Remember back when it was fun to talk about The Number.

The Number is the amount of money required to retire comfortably. It was taken from the title of an Esquire book in 2006. In those pre-crash days of giddy excitement, everyone seemed to be talking about figures. $1 million, $5,000,000, and even acting like it would be easy to reach that level if they only gave up one Grande Cafe Vanilla Frappuccino per week.

Needless to state, things have changed a lot since then. However, Power Ball’s 1-in-175,000,000 odds of winning are not worth it. Therefore, you need to make sure that you have as much money as possible. imperative.

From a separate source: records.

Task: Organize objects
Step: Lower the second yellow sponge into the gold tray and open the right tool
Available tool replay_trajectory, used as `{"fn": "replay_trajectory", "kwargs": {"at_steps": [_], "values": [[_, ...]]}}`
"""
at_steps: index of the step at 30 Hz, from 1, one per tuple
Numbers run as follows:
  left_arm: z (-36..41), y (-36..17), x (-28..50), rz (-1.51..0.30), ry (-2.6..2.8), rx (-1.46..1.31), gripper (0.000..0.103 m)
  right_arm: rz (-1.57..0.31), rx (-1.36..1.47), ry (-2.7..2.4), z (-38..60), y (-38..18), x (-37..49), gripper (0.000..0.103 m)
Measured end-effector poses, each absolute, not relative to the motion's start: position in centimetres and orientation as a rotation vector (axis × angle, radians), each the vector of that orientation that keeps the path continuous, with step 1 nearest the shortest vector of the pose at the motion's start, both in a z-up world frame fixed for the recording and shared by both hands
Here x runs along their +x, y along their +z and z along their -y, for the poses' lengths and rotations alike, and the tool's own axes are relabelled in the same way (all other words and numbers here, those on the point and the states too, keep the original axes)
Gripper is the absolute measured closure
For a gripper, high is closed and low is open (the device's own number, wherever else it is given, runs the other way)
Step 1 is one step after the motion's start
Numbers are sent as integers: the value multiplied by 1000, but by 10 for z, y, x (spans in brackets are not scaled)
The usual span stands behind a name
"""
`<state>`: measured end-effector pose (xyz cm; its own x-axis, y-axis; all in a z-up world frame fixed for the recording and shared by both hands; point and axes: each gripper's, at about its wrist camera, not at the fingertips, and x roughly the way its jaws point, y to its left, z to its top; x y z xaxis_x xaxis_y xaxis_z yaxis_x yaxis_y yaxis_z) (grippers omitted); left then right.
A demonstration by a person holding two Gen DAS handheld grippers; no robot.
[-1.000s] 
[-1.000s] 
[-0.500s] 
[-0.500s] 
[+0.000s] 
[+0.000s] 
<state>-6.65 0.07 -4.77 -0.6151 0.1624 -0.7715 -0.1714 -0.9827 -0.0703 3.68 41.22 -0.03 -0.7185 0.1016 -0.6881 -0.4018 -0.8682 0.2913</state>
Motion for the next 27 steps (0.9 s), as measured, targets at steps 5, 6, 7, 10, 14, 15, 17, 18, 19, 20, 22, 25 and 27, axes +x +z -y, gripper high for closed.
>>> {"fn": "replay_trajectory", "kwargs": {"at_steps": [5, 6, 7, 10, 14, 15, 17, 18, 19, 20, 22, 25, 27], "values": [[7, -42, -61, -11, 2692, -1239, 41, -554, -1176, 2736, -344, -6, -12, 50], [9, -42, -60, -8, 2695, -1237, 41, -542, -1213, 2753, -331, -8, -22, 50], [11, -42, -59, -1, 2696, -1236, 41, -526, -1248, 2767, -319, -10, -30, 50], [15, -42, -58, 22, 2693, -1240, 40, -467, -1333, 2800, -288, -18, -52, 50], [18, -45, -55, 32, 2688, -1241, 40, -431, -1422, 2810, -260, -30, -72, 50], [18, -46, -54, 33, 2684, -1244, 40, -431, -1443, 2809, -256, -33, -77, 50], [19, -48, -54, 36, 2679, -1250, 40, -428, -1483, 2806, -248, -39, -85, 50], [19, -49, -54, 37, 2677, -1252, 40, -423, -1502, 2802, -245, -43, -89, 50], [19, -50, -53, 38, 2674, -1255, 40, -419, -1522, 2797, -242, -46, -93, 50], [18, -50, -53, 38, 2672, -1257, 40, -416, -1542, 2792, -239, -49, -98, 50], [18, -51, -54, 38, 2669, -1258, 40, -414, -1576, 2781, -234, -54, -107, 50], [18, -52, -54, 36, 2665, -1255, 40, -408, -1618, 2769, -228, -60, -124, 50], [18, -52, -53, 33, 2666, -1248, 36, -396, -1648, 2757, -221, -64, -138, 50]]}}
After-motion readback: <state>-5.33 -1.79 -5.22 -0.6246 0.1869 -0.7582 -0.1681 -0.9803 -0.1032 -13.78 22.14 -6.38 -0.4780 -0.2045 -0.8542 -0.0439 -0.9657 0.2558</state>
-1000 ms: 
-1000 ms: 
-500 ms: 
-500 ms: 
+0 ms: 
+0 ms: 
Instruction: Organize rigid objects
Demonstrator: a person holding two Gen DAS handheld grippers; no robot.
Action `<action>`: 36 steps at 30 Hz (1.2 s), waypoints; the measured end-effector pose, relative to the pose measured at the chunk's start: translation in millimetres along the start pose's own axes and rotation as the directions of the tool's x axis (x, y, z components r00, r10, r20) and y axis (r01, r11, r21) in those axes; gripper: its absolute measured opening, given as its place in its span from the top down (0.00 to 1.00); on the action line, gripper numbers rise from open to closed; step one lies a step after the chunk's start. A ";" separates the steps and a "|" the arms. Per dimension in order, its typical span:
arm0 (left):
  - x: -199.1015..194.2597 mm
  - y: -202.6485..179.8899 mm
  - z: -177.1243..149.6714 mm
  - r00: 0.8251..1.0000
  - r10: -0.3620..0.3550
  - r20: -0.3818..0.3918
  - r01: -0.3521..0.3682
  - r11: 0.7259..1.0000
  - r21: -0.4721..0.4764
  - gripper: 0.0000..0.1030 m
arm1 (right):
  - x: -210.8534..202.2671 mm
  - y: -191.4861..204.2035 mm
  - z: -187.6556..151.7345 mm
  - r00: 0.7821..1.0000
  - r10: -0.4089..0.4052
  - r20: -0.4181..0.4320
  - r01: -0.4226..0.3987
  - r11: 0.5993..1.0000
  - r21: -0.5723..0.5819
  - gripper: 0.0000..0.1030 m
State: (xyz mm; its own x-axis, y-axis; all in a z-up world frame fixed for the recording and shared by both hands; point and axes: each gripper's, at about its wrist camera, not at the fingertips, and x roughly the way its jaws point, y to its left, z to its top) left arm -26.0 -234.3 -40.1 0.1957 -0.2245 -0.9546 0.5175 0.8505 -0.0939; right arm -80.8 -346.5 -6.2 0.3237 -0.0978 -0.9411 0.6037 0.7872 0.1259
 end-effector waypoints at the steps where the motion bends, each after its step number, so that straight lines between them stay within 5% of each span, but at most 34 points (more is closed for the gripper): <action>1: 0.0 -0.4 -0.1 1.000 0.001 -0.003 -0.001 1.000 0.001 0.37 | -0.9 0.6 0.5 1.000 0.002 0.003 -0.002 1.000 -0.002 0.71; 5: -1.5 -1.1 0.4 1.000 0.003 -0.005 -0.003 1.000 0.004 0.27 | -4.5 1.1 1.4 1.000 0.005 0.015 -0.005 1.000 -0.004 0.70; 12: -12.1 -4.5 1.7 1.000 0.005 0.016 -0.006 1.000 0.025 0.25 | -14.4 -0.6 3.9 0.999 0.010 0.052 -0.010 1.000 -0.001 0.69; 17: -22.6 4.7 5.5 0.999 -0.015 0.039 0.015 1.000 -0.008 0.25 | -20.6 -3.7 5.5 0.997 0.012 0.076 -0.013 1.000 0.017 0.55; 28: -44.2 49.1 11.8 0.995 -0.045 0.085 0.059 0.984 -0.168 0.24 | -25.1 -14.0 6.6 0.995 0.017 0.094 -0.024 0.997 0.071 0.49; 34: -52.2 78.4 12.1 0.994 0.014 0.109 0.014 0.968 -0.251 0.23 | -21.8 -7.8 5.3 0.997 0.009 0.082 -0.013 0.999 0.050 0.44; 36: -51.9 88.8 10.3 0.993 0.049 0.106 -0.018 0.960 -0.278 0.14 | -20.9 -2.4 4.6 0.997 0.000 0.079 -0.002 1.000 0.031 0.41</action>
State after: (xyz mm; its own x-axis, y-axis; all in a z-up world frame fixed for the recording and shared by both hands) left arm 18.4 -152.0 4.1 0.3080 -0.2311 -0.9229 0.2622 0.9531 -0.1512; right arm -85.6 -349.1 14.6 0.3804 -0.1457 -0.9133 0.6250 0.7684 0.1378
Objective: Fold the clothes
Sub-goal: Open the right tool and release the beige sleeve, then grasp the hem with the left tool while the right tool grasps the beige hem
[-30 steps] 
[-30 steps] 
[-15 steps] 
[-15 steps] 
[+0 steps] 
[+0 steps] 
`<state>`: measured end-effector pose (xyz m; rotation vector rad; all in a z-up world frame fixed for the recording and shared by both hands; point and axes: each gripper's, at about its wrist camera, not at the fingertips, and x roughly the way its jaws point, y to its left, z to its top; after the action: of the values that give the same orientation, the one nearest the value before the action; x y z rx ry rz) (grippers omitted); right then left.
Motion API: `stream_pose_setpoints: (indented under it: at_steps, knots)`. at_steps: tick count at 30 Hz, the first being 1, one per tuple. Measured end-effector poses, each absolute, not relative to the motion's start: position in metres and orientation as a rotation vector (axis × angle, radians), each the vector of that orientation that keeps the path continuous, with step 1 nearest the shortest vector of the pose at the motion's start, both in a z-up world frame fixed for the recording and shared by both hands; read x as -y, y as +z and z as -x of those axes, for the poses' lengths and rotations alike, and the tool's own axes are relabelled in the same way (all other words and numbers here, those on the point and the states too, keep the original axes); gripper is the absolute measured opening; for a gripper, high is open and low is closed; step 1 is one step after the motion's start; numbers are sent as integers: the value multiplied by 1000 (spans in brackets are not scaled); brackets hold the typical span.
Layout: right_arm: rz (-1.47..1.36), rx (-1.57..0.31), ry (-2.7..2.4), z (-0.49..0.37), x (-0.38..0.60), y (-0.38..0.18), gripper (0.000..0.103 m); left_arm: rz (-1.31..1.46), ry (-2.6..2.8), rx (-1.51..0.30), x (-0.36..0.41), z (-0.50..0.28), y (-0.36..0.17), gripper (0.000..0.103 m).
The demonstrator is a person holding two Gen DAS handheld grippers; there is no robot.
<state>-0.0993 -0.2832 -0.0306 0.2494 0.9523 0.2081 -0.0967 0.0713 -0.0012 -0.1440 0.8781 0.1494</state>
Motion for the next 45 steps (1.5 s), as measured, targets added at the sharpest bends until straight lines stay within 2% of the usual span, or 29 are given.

“One of the best pieces of advice we give clients is to keep it simple,” says Elaine Smith, master tax advisor at H&R Block, the giant tax preparation firm (www.hrblock.com

It is so simple! It’s so easy!

* Make automatic contributions to 401(k)s. We now know what can happen if you let market fluctuations spook your use of this convenient savings vehicle. Fidelity invested millions of accounts to find that investors who sold all their stock allocations between October 1, 2008. and March 31, 2009. (the market crash) and kept their money out of stocks through the big upswing of June 30, 2011, saw an average increase in their account balances of just 2 percent. This compares to a 50 percent average increase for investors who used a continuous allocation strategy which included stocks.

* Don’t squander your raise. According to Hay Group Consulting, the average increase last year was 2.8 per cent. Let’s say your salary is $50,000. This would be a $1400 increase or $26.92 per semaine. Based on an average annual return of 8 percent, that amount would have grown to $3,108 if it was put into an IRA. “It’s all about delaying immediate rewards on things like your fifth pair of designer jeans,”Smith.

* Invest your tax refund. Last year’s average refund was $2,913. The average refund was $2,913.

* Take advantage of new fee disclosures. New law will require greater transparency in 401(k), plans. Why wait? But why wait?